**Data:**
※
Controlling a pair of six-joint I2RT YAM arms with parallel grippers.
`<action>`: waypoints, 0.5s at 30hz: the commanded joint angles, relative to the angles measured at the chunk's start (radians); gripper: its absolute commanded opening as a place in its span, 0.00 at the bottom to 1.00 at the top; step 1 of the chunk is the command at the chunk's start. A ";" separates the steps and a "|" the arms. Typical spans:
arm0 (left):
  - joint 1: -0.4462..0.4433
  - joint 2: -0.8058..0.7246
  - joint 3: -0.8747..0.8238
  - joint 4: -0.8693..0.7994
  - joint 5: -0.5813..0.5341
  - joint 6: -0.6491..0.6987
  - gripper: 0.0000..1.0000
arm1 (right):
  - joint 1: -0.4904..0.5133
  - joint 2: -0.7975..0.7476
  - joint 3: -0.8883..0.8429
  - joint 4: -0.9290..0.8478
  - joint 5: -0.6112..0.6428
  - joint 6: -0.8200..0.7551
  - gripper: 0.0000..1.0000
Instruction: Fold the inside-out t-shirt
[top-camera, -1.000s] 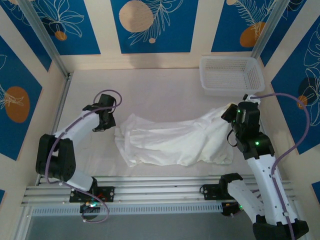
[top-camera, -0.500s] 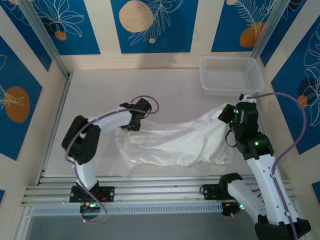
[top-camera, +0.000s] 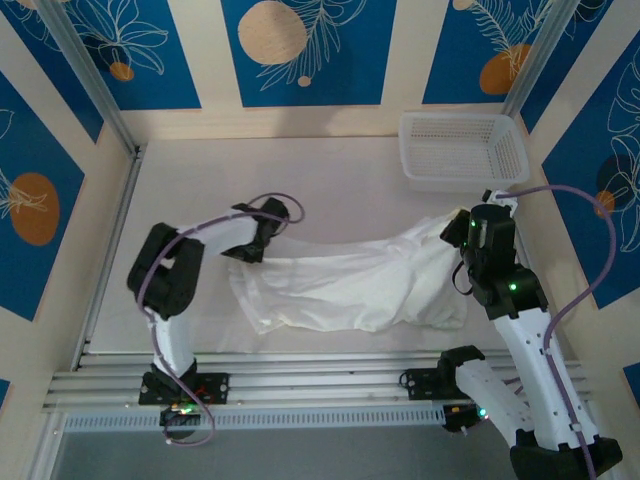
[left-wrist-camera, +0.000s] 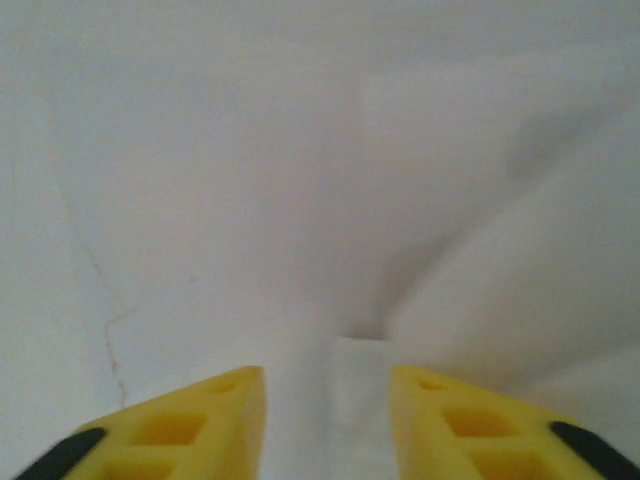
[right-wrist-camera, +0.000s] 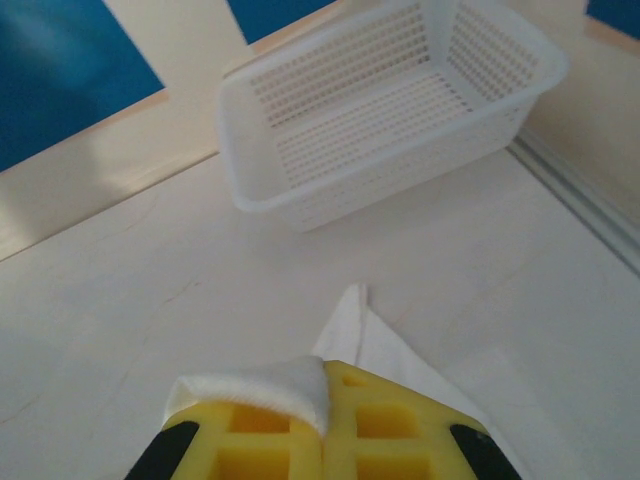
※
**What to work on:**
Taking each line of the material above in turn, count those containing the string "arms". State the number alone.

**Problem solution:**
2